Running both locally before every push is the habit that eliminates most CI failures. CI then becomes a safety net for the moments you forget, not the primary gate.
GitHub Actions
Even as a solo developer, a CI pipeline is worth the 20 minutes it takes to set up. It catches things local runs miss: forgetting to lint after a quick edit, type errors that only surface in a clean install environment, and build failures caused by environment variables you've been papering over locally.
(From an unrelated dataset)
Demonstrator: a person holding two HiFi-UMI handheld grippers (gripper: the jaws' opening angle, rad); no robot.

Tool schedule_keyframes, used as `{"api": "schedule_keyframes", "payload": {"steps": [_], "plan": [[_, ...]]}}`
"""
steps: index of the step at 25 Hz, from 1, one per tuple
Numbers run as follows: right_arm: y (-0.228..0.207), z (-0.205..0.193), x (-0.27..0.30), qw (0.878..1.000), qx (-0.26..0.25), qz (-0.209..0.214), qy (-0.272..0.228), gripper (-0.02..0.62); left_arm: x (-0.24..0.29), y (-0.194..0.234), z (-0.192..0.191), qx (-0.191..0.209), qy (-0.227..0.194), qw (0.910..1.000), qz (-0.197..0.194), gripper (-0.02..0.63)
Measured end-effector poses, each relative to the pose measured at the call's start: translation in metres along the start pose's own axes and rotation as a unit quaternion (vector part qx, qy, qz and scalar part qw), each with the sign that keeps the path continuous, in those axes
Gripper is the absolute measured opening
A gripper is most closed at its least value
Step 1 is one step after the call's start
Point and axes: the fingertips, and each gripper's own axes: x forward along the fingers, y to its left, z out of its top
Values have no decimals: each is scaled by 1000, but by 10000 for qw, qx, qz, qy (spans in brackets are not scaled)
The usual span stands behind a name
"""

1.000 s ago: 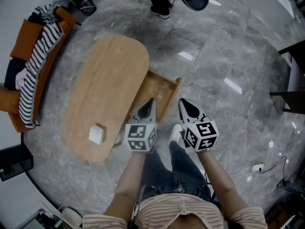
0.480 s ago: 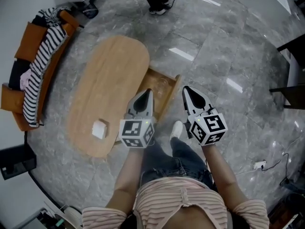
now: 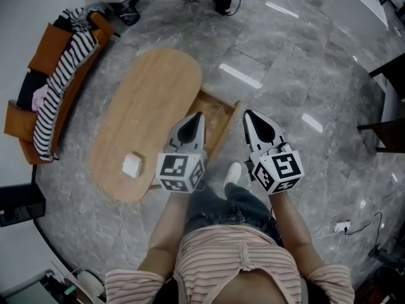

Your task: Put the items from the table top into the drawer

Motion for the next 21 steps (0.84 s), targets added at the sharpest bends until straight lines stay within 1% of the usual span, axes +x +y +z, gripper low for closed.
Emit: {"api": "schedule_keyframes", "payload": {"steps": [6,10,21], "plan": [[12,18,-12,9996,-165,41,-241,8,-15,0,13,48,-162,9998,73,14],[13,25,-20,9992,-187,63,-349,8,-22,-2,20,79,-272,9995,117,14],[22,48,-39,9968,-421,115,-667,8,-34,-12,38,135,-523,9985,96,14]]}}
Here's the workflow we use, living at .github/workflows/ci.yml:
name: CI
on:
push:
branches: [main]
pull_request:
branches: [main]
jobs:
check:
runs-on: ubuntu-latest
steps:
- uses: actions/checkout@v4
- uses: actions/setup-node@v4
with:
node-version: '20'
cache: 'npm'
- run: npm ci
- name: Lint
run: npm run lint
- name: Build
run: npm run build
env:
NEXT_PUBLIC_SUPABASE_URL: ${{ secrets.NEXT_PUBLIC_SUPABASE_URL }}
NEXT_PUBLIC_SUPABASE_PUBLISHABLE_KEY: ${{ secrets.NEXT_PUBLIC_SUPABASE_PUBLISHABLE_KEY }}A few notes on this setup:
npm ci(notnpm install) installs exactly what's in the lockfile, so the CI environment is deterministic. A dependency that works locally but isn't in the lockfile will fail here.- Environment variables that are required for
next buildneed to be in GitHub Secrets. Expose them viaenv:on the build step, not globally, so they're scoped to where they're needed. - Lint runs before build. Fail fast — there's no point spending 60 seconds on a build when there are lint errors.
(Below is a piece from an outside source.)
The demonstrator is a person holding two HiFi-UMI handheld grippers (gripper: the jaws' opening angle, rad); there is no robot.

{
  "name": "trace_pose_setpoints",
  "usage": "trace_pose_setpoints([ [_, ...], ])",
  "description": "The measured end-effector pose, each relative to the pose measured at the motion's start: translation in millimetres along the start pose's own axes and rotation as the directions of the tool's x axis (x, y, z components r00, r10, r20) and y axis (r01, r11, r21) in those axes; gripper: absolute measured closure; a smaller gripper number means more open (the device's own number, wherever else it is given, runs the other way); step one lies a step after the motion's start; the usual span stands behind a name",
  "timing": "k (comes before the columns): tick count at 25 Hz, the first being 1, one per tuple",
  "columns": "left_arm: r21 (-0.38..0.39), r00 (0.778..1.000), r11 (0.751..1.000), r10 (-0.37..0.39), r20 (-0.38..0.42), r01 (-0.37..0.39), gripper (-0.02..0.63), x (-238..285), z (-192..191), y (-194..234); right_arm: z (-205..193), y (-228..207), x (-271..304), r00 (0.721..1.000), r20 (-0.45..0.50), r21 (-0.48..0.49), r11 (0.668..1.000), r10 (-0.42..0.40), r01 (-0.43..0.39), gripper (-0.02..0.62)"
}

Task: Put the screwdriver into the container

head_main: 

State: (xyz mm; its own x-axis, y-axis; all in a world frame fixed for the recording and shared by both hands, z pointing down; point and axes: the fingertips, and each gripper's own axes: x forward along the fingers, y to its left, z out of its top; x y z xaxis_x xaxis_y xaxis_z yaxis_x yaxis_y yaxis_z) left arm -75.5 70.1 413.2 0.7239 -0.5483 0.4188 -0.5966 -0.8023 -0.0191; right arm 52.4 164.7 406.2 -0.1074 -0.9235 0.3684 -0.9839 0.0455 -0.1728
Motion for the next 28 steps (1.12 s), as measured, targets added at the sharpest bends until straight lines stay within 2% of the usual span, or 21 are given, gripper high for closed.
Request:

Choosing a deployment platform
Both Vercel and DigitalOcean App Platform have excellent built-in CD. Connect a GitHub repository and you get automatic preview deployments on every pull request and a production deploy on every push to main — no extra pipeline configuration required. That covers the full loop:
- GitHub Actions catches bad code before merge
- Preview deployments let you see changes in a real environment before they go live
- Production deploys on merge — no manual step, no forgetting to deploy
- Instant rollback from the dashboard if something slips through
For most Next.js projects — especially solo or small-team work — Vercel is the right default. Zero infrastructure knowledge required, first-class Next.js support, and the free tier covers a lot of ground.
DigitalOcean App Platform is worth considering when your project is more complex: multiple services, background workers, custom runtimes, or tighter cost control at scale. It gives you more configuration surface and more control over the underlying infrastructure, but that comes with a real learning curve. It's not the path of least resistance — it's the path you take when you know what you need and why.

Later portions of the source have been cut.